These choices of the "facts," resulting from the exercise of the trial courts' guessy discretion, may "leave jurisprudence untouched," but, if so, they leave it looking pretty lifeless, indeed inhuman. The legal rules and principles, the sole foundation of that artificial, ghostly, Cardozian jurisprudence, are stable for the most part, as Cardozo correctly maintains; and, often, predictions of what rules and principles the courts will employ can be fairly exact. Trained lawyers, for example, know the "jurisprudence" relevant to murder trials or automobile accident trials, and can prophesy, with a high degree of reliability, what rules will be applied in such litigation. But what of it? The layman wants to know whether those rules will be applied to the actual facts. If, in a murder case, the correct rule is applied to the wrong facts, an innocent man will be killed by the state. If a trial court, by believing a perjured witness, decides that a deed is a mortgage, the court's legal rule may be impeccable, but the wrong litigant will win.

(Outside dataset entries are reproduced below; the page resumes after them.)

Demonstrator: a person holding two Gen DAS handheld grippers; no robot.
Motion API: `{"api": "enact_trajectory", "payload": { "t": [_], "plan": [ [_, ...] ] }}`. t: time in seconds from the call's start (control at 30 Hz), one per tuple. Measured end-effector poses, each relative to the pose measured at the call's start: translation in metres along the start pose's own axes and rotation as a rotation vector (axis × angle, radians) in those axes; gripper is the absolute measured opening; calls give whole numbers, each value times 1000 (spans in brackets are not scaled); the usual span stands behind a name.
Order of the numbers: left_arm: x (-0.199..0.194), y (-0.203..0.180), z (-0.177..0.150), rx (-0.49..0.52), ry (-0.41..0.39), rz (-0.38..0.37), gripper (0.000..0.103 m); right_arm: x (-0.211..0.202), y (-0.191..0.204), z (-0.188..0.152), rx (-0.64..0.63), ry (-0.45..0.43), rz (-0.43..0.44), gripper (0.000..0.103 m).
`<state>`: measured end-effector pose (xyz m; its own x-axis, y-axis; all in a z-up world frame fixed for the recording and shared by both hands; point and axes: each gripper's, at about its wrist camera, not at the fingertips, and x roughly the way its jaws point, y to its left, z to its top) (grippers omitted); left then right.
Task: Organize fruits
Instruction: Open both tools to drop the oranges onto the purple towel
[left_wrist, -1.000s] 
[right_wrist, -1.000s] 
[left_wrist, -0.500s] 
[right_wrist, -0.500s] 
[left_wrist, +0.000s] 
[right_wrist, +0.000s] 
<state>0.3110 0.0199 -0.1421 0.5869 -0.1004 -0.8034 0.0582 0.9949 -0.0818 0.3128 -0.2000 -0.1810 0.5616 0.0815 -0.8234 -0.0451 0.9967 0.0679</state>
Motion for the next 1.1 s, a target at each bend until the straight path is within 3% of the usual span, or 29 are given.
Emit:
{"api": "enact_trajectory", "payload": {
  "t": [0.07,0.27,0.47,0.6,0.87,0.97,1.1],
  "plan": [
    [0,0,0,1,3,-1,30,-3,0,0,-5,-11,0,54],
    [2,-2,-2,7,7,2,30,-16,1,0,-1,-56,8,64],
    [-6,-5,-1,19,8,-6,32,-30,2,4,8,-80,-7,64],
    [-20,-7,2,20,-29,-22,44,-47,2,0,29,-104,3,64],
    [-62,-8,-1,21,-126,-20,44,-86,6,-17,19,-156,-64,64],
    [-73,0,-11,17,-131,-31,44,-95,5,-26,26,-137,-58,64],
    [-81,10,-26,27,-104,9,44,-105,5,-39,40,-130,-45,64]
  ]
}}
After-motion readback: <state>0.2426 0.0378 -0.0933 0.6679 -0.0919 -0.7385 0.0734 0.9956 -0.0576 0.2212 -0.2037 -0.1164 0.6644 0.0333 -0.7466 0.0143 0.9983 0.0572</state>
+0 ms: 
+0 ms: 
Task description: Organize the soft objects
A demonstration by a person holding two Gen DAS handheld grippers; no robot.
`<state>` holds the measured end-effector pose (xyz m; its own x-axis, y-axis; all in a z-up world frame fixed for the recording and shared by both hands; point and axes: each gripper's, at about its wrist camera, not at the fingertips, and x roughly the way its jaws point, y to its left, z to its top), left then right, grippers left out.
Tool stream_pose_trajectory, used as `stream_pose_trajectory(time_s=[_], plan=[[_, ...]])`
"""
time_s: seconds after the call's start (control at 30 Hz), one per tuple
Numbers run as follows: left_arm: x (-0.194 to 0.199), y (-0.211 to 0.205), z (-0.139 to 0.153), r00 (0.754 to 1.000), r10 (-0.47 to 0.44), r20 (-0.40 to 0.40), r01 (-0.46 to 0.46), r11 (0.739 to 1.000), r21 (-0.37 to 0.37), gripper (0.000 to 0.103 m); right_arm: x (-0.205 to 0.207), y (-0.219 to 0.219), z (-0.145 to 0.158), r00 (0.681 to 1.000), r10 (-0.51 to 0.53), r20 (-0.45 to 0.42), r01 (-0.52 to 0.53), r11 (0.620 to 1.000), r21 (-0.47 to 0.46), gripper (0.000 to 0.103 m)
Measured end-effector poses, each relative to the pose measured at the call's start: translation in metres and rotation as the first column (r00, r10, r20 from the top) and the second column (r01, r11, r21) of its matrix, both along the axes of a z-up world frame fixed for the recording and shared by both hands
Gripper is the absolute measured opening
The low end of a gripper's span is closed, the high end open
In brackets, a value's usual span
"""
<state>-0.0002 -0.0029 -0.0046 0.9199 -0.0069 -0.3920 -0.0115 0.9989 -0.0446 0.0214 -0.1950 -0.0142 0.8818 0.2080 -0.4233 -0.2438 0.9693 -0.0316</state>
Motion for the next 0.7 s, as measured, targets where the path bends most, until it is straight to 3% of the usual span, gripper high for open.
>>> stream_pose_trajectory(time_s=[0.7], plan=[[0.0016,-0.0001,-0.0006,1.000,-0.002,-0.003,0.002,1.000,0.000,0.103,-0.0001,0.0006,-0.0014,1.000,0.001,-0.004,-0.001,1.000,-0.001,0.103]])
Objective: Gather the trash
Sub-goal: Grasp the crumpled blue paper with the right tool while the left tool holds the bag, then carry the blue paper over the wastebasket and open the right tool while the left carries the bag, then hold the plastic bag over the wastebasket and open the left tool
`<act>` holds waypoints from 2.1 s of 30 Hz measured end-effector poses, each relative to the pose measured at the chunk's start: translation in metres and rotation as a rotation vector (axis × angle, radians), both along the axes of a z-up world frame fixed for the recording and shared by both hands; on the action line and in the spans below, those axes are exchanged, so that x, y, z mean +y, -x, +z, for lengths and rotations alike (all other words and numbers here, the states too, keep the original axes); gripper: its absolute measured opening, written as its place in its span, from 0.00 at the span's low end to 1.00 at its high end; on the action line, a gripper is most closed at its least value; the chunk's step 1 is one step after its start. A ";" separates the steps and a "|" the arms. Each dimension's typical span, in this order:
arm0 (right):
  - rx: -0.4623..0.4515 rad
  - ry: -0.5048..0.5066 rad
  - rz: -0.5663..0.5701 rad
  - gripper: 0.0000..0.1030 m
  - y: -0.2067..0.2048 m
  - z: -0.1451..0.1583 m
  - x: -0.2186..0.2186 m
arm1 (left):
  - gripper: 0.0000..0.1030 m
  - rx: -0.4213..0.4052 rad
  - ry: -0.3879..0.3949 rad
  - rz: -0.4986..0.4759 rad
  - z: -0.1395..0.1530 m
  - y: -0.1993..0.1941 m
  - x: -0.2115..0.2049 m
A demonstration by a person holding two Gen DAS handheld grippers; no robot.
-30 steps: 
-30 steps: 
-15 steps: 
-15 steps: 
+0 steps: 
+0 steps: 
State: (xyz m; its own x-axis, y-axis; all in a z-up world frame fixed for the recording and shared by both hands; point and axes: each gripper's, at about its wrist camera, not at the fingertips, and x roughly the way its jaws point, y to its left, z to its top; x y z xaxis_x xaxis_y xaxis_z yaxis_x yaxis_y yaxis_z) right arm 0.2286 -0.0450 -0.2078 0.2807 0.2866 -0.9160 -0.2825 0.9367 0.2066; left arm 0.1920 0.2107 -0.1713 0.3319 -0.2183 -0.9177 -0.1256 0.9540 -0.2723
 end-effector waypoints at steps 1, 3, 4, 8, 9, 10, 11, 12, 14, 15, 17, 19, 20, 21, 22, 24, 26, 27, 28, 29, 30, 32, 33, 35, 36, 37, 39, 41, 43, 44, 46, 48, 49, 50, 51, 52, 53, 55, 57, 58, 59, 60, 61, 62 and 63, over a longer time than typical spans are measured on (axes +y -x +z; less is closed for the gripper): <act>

If, as Cardozo suggests, it be the function of the courts to ensure that, in general, decisions conform to the layman's "reasonable expectations," will a layman consider that a court has discharged its obligations if the legal rules thus conform but, because of an error in fact-finding, the decision in his case does not? As I have said elsewhere: "When the actual facts of a case are not ascertained by a court, its decision may be completely erroneous while yet appearing to be correct. It matters little to a citizen, when he wrongfully loses a lawsuit, whether the decision is the product of the application of the 'wrong' legal rule to the 'right' facts, or the product of the application of the 'right' legal rule to the 'wrong' facts. It is a basic tenet of our theory of justice that cases which are substantially alike should, usually, be decided the same way—according to the same legal rules—and that cases which are substantially different should be decided differently—according to different legal rules. Defects in the ascertainment of the actual facts may result, therefore, in a denial of justice. Because of such defects, cases which, in truth, are very different may seem to the courts to be virtually identical and are decided identically. To the extent, then, that removable defects in fact-finding are not eliminated, proper and practicable individualization of cases does not occur, and avoidable injustice is done" [If Men Were Angels].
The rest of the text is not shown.